Repeat each line of the data exactly as written.

Data entries:
━━━━━━━━━━━━━━━━━━━━━━━━━━━━━━
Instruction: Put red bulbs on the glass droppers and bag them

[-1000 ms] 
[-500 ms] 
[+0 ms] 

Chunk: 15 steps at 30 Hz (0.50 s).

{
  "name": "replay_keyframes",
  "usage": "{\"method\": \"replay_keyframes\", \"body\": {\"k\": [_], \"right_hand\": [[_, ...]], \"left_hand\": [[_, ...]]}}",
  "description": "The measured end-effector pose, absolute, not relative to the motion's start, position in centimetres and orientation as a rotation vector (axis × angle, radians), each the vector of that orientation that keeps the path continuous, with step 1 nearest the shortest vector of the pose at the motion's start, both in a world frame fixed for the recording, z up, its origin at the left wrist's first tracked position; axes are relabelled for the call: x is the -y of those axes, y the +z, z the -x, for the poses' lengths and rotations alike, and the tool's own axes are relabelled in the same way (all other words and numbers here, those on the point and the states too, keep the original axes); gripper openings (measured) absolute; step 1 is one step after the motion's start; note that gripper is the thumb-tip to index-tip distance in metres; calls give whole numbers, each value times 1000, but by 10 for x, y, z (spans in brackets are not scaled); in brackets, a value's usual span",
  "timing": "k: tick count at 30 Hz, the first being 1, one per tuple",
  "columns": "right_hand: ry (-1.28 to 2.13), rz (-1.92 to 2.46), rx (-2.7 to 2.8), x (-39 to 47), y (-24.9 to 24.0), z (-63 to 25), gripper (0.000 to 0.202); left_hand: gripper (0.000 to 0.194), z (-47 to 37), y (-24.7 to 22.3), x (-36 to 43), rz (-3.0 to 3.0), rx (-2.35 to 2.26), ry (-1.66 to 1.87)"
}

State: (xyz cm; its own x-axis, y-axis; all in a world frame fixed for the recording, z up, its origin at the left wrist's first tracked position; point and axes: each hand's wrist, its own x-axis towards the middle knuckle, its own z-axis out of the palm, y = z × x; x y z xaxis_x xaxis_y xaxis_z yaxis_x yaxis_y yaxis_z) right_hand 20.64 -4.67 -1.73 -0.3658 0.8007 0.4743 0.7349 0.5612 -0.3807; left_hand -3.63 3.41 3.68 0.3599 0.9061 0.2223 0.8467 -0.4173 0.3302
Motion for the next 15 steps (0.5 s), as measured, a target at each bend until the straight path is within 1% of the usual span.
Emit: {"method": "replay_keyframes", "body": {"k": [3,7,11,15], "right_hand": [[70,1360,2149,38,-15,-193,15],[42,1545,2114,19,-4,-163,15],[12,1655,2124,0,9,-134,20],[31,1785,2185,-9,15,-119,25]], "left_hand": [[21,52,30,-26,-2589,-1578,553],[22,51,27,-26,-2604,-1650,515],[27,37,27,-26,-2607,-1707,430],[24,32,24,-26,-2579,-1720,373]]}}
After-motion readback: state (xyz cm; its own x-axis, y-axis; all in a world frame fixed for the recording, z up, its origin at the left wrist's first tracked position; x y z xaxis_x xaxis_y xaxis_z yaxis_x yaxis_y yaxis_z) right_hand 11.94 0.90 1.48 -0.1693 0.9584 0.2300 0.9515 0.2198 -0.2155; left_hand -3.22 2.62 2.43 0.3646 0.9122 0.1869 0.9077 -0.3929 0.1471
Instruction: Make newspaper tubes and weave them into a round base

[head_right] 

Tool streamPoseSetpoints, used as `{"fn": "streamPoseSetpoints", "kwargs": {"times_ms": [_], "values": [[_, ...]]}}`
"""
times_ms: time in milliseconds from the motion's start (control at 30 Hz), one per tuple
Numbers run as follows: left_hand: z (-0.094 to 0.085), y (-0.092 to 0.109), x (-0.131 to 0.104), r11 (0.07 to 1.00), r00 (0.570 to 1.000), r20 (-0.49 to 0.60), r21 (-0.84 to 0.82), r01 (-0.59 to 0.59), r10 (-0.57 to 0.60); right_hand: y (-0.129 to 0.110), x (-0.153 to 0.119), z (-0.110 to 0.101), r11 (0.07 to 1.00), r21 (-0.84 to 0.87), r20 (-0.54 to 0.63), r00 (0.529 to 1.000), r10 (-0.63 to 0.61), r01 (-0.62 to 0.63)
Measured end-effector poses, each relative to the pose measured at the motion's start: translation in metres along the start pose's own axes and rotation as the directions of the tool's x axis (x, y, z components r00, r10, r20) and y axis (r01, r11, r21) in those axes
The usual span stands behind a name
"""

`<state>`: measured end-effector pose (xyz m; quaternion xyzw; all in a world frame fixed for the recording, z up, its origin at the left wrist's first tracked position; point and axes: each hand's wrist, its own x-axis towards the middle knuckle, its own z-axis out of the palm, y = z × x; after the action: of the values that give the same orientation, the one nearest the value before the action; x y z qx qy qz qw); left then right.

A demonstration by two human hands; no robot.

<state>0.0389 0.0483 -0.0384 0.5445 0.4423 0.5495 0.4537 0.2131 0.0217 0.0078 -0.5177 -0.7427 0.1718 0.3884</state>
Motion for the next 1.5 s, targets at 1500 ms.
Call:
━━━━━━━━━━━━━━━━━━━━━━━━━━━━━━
**Your solution:**
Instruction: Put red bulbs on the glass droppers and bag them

[-1000 ms] 
[-500 ms] 
[+0 ms] 

Chunk: 15 steps at 30 Hz (0.50 s).

{
  "name": "replay_keyframes",
  "usage": "{\"method\": \"replay_keyframes\", \"body\": {\"k\": [_], \"right_hand\": [[_, ...]], \"left_hand\": [[_, ...]]}}",
  "description": "The measured end-effector pose, absolute, not relative to the motion's start, position in centimetres and orientation as a rotation vector (axis × angle, radians), each the vector of that orientation that keeps the path continuous, with step 1 nearest the shortest vector of the pose at the motion's start, both in a world frame fixed for the recording, z up, its origin at the left wrist's first tracked position; axes are relabelled for the call: x is the -y of those axes, y the +z, z the -x, for the poses' lengths and rotations alike, and the tool's own axes are relabelled in the same way (all other words and numbers here, those on the point and the states too, keep the original axes); gripper openings (measured) absolute; step 1 is one step after the motion's start; note that gripper is the thumb-tip to index-tip distance in metres; calls give whole numbers, each value times 1000, but by 10 for x, y, z (spans in brackets are not scaled); in brackets, a value's usual span",
  "timing": "k: tick count at 30 Hz, the first being 1, one per tuple",
  "columns": "right_hand: ry (-1.28 to 2.13), rz (-1.92 to 2.46), rx (-2.7 to 2.8), x (-39 to 47), y (-24.9 to 24.0), z (-63 to 25), gripper (0.000 to 0.202); left_hand: gripper (0.000 to 0.194), z (-47 to 37), y (-24.7 to 22.3), x (-36 to 43), rz (-3.0 to 3.0), rx (-2.35 to 2.26), ry (-1.66 to 1.87)"
}

State: (xyz cm; its own x-axis, y-axis; all in a world frame fixed for the recording, z up, its origin at the left wrist's first tracked position; point and axes: each hand's wrist, its own x-axis towards the middle knuckle, its own z-axis out of the palm, y = z × x; x y z xaxis_x xaxis_y xaxis_z yaxis_x yaxis_y yaxis_z) right_hand 20.64 -4.67 -1.73 -0.3658 0.8007 0.4743 0.7349 0.5612 -0.3807; left_hand -3.63 3.41 3.68 0.3599 0.9061 0.2223 0.8467 -0.4173 0.3302
Motion for the next 15 steps (0.5 s), as measured, a target at each bend until the straight path is within 1% of the usual span.
Emit: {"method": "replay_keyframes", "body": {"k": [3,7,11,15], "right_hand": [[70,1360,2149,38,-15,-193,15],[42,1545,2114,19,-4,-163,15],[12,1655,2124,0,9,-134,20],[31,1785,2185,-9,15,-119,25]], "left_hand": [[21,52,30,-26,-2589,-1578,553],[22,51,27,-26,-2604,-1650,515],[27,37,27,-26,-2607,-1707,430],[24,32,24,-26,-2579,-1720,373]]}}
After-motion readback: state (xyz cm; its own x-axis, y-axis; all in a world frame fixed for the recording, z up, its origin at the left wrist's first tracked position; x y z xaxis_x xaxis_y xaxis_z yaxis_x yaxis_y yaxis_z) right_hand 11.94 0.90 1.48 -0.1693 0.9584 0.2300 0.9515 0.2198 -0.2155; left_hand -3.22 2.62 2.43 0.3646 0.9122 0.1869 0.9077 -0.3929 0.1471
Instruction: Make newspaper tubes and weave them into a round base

[head_right] 

Tool streamPoseSetpoints, used as `{"fn": "streamPoseSetpoints", "kwargs": {"times_ms": [_], "values": [[_, ...]]}}`
"""
times_ms: time in milliseconds from the motion's start (control at 30 Hz), one per tuple
Numbers run as follows: left_hand: z (-0.094 to 0.085), y (-0.092 to 0.109), x (-0.131 to 0.104), r11 (0.07 to 1.00), r00 (0.570 to 1.000), r20 (-0.49 to 0.60), r21 (-0.84 to 0.82), r01 (-0.59 to 0.59), r10 (-0.57 to 0.60); right_hand: y (-0.129 to 0.110), x (-0.153 to 0.119), z (-0.110 to 0.101), r11 (0.07 to 1.00), r21 (-0.84 to 0.87), r20 (-0.54 to 0.63), r00 (0.529 to 1.000), r10 (-0.63 to 0.61), r01 (-0.62 to 0.63)
Measured end-effector poses, each relative to the pose measured at the motion's start: translation in metres along the start pose's own axes and rotation as the directions of the tool's x axis (x, y, z components r00, r10, r20) and y axis (r01, r11, r21) in those axes
The usual span stands behind a name
"""

`<state>`: measured end-effector pose (xyz m; quaternion xyzw; all in a world frame fixed for the recording, z up, its origin at the left wrist's first tracked position; point and axes: each hand's wrist, its own x-axis towards the middle knuckle, its own z-axis out of the palm, y = z × x; after the action: of the values that give the same orientation, the one nearest the value before the action; x y z qx qy qz qw); left then right.

A demonstration by two human hands; no robot.

<state>0.0389 0.0483 -0.0384 0.5445 0.4423 0.5495 0.4537 0.2131 0.0217 0.0078 -0.5177 -0.7427 0.1718 0.3884</state>
Motion for the next 1.5 s, targets at 1500 ms.
Call:

Output is finished, and nothing else is required.